EXERCISE: The entries below contain a line with "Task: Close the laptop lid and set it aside" and a line with "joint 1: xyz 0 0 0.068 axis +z". Quote exactly those two lines and all lines between them.

RECORDS TO USE:

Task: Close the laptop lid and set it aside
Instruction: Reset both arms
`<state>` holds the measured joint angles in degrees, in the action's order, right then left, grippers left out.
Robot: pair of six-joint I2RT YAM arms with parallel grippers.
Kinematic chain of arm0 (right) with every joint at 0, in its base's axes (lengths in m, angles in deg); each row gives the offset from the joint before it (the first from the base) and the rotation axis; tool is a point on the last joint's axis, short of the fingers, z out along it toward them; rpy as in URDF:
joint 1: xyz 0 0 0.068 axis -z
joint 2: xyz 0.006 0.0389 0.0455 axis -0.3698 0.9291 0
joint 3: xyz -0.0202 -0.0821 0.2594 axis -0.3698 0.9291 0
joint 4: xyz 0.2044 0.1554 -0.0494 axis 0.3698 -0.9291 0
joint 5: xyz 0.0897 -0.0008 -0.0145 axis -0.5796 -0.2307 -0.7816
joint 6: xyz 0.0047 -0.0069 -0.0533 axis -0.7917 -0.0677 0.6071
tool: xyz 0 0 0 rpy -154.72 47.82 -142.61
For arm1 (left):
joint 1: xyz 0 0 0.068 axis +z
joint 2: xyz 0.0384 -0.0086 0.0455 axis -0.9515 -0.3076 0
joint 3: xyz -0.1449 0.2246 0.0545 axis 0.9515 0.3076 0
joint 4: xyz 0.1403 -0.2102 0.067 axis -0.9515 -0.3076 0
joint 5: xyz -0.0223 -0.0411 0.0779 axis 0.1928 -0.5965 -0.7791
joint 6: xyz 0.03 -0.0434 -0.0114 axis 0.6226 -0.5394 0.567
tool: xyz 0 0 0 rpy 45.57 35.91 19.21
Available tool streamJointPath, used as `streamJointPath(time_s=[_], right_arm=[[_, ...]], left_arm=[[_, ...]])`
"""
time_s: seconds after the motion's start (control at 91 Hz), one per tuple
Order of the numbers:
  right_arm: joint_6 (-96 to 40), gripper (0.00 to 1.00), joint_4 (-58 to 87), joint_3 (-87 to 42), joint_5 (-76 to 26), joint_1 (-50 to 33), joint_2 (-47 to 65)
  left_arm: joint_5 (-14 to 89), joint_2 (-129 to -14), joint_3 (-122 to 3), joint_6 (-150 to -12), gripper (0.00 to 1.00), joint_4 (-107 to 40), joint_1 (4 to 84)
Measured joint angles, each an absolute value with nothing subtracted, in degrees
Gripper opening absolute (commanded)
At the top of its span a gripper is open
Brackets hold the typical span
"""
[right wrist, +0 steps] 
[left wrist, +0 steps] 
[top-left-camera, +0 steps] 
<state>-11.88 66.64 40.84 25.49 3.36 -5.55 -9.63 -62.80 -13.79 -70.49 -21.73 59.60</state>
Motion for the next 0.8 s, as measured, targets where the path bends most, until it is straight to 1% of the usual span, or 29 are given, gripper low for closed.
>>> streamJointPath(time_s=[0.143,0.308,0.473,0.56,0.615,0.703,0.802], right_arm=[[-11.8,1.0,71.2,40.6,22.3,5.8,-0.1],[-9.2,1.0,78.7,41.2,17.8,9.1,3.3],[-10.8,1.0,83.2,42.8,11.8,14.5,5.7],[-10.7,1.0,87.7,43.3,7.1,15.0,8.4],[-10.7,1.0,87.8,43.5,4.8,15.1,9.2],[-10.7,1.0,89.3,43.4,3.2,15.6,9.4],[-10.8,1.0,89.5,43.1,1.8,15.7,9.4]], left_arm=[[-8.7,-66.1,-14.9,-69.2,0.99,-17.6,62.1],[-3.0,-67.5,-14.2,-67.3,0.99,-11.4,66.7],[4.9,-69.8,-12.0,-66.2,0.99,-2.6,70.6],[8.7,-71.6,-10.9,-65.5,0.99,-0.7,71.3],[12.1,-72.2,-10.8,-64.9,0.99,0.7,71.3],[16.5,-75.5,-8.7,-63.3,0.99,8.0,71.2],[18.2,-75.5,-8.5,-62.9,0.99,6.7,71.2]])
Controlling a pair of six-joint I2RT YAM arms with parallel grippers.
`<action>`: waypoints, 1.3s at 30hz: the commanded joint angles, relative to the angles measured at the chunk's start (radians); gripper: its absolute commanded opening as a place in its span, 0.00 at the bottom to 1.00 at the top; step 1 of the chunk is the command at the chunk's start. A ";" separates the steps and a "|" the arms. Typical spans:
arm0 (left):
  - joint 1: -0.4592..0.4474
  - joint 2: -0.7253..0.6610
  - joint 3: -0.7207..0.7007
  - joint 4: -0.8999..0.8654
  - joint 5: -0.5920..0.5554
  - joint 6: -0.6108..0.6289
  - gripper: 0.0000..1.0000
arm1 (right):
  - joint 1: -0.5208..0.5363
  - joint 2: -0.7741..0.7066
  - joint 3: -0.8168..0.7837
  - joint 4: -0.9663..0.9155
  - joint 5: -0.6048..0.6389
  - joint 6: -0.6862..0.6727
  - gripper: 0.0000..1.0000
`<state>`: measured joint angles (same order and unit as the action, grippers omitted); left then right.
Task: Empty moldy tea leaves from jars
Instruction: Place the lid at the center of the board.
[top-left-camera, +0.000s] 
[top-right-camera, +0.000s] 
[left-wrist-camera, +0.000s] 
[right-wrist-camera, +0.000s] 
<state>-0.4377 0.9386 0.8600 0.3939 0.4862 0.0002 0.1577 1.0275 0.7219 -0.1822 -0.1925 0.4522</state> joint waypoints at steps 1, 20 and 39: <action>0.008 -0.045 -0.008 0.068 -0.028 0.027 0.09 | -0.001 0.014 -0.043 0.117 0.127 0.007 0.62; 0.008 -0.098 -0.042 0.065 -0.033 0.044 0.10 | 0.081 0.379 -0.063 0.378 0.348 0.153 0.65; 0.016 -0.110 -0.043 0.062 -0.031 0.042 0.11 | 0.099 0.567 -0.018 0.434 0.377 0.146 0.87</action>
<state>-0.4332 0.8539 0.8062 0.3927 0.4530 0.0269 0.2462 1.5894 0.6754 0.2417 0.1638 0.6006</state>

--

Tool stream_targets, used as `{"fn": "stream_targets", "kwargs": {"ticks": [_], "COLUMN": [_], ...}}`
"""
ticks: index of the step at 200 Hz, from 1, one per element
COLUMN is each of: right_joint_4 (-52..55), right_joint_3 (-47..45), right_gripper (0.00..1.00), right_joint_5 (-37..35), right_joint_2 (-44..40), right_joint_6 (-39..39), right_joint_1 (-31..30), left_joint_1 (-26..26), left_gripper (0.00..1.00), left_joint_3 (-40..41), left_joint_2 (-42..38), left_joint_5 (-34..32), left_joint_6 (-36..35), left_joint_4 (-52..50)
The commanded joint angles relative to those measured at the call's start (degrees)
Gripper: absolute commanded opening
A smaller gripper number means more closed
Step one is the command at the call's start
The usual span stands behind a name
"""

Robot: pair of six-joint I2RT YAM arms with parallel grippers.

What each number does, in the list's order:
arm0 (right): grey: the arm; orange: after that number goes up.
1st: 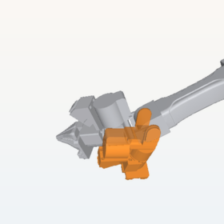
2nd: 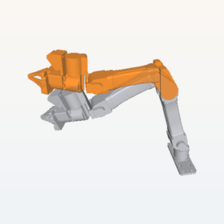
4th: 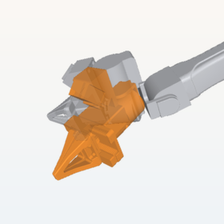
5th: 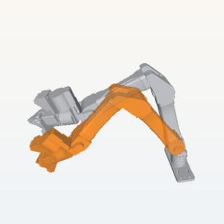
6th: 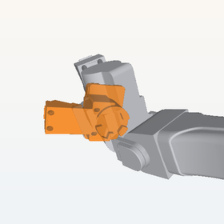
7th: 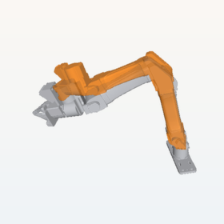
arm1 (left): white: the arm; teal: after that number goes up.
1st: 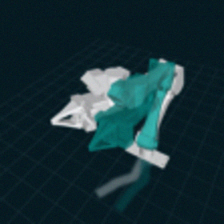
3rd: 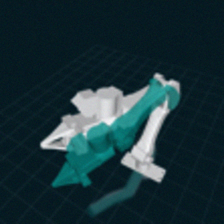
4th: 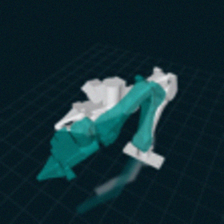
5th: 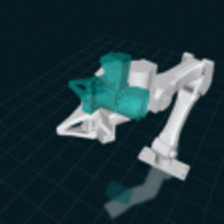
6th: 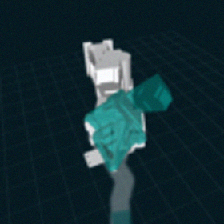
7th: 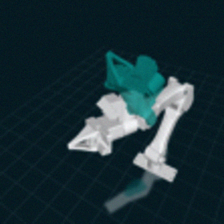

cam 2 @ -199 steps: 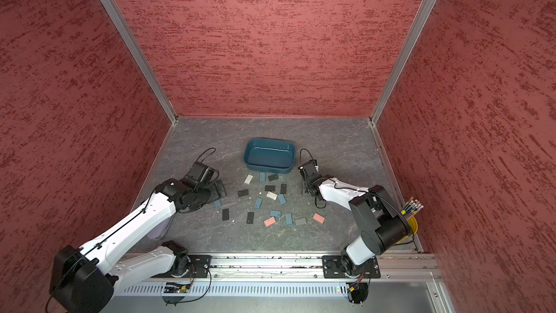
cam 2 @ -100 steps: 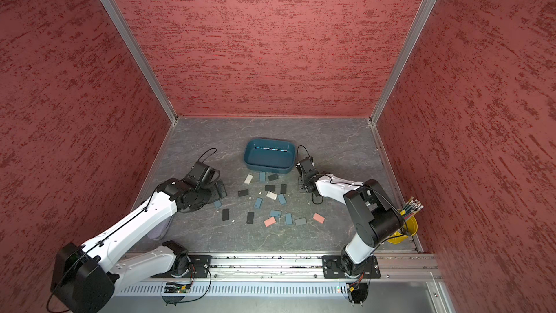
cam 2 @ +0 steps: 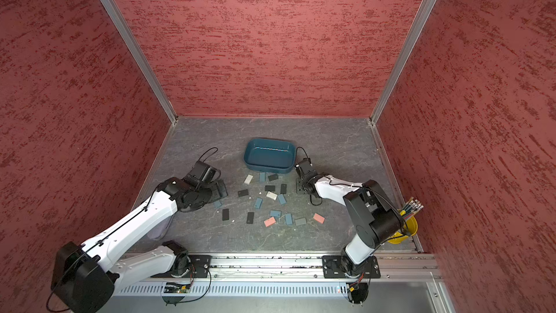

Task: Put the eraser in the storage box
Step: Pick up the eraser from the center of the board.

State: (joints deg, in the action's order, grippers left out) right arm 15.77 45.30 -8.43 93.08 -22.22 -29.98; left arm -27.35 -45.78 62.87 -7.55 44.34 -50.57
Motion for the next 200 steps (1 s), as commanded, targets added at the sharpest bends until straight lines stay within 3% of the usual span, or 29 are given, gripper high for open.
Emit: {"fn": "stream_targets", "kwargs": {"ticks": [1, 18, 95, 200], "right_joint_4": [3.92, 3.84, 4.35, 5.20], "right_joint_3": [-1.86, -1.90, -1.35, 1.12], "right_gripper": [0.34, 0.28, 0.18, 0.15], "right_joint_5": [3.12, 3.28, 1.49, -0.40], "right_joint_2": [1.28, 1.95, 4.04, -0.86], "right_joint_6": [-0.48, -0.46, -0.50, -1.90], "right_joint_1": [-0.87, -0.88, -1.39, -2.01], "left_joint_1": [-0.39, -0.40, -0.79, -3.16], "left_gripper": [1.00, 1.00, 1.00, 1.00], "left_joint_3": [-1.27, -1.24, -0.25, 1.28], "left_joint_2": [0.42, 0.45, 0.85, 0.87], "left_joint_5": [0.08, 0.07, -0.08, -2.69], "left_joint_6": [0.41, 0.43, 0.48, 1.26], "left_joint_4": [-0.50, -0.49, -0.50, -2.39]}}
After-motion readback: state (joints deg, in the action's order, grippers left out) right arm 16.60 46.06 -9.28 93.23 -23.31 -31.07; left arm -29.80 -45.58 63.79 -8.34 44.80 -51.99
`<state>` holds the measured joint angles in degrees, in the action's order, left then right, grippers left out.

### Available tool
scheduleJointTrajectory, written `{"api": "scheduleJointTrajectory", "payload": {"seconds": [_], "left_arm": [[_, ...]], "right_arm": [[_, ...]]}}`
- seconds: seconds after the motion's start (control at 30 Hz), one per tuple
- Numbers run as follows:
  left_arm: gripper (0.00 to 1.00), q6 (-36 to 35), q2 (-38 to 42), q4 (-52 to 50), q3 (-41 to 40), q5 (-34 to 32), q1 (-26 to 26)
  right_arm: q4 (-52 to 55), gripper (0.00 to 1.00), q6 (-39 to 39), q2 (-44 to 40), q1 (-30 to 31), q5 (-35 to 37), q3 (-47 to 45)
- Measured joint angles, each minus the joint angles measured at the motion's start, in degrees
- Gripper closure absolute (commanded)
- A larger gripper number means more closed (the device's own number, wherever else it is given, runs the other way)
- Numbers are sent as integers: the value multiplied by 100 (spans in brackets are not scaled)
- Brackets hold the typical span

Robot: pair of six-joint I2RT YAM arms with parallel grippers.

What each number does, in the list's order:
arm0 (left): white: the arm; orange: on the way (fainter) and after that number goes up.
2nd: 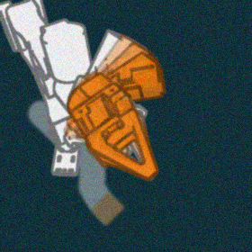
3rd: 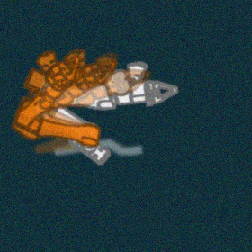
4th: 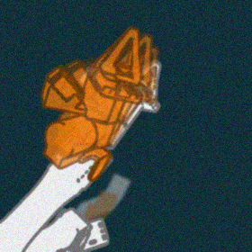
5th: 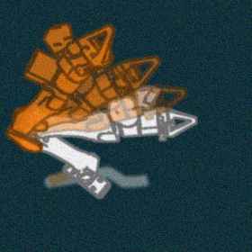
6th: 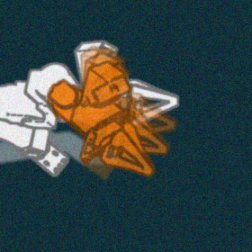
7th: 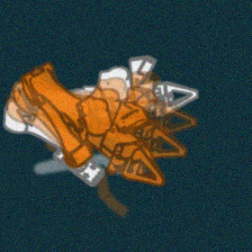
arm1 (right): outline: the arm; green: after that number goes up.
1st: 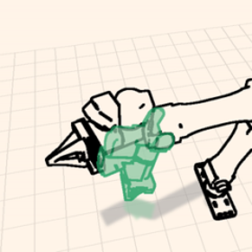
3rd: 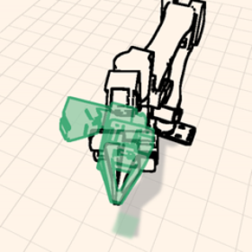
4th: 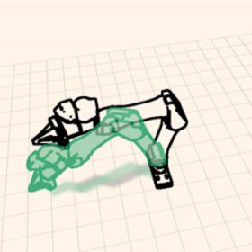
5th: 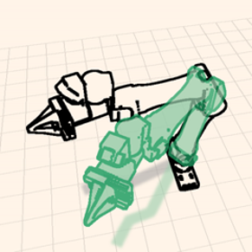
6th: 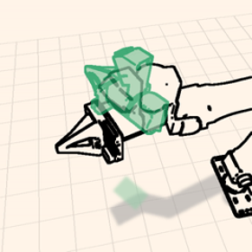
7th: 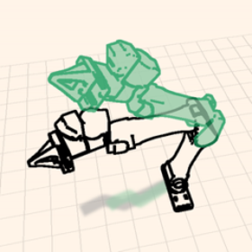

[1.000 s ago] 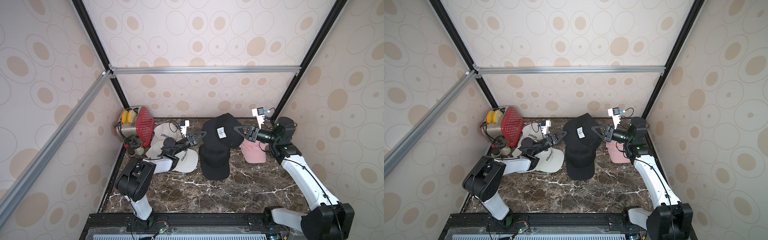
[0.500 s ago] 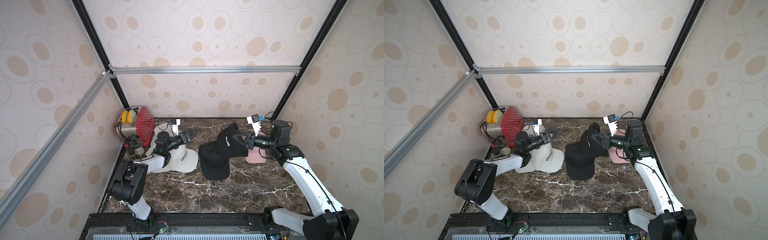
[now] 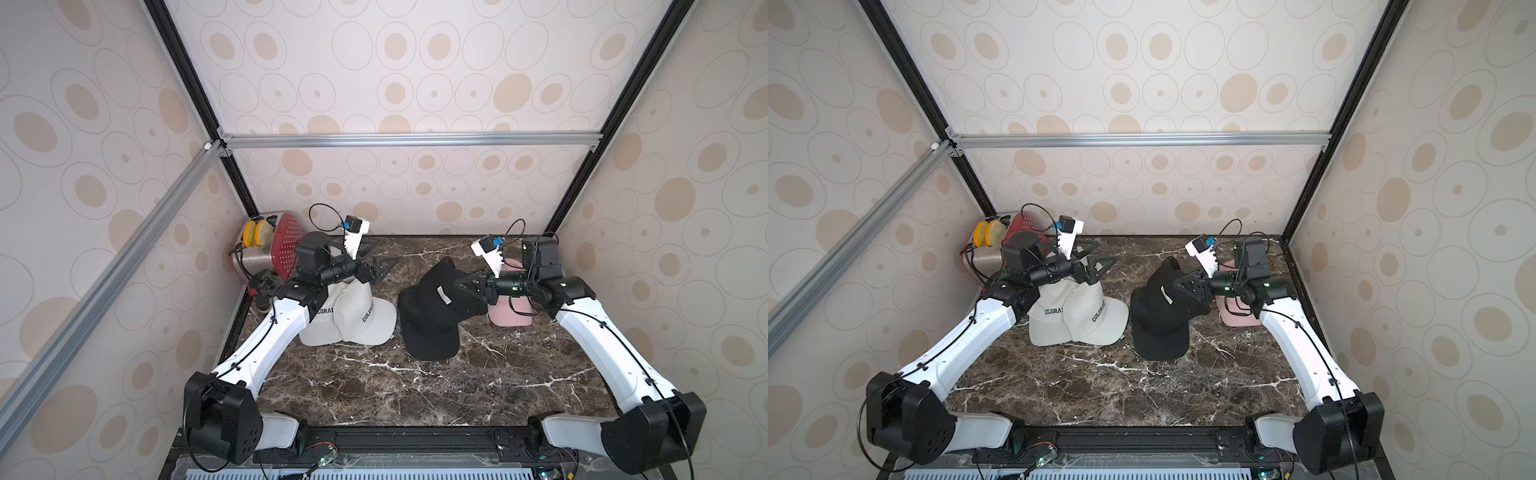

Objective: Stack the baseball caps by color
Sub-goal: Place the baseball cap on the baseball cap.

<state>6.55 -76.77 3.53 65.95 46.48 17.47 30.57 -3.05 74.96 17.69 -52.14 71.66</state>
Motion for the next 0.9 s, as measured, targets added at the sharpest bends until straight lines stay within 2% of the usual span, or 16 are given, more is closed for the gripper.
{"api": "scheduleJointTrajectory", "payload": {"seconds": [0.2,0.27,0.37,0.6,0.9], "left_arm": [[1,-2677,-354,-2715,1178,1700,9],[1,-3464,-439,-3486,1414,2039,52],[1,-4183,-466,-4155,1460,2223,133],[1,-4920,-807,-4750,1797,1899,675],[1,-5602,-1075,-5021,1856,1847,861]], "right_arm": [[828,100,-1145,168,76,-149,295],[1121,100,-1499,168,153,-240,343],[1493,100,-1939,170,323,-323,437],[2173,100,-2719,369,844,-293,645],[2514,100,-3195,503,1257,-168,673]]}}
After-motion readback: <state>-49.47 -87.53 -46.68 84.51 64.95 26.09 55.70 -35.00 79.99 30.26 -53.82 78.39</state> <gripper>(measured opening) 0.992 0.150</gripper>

YOUR RESPONSE:
Task: Close the laptop lid and set it aside
Instruction: Reset both arms
`<state>` holds the measured joint angles in degrees, in the action's order, right then left, grippers left out.
Robot: pair of six-joint I2RT YAM arms with parallel grippers.
Kinematic chain of arm0 (right) with every joint at 0, in its base's axes (lengths in m, angles in deg); each row gives the offset from the joint before it (the first from the base) and the rotation axis; tool is a point on the last joint's axis, short of the fingers, z out along it toward them; rpy as in URDF:
joint 1: xyz 0 0 0.068 axis -z
joint 2: xyz 0.006 0.0389 0.0455 axis -0.3698 0.9291 0
joint 3: xyz -0.0202 -0.0821 0.2594 axis -0.3698 0.9291 0
joint 4: xyz 0.2044 0.1554 -0.0494 axis 0.3698 -0.9291 0
joint 5: xyz 0.0897 -0.0008 -0.0145 axis -0.5796 -0.2307 -0.7816
joint 6: xyz 0.0047 -0.0069 -0.0533 axis -0.7917 -0.0677 0.6071
tool: xyz 0 0 0 rpy -154.72 47.82 -142.61
For arm1 (left):
joint 1: xyz 0 0 0.068 axis +z

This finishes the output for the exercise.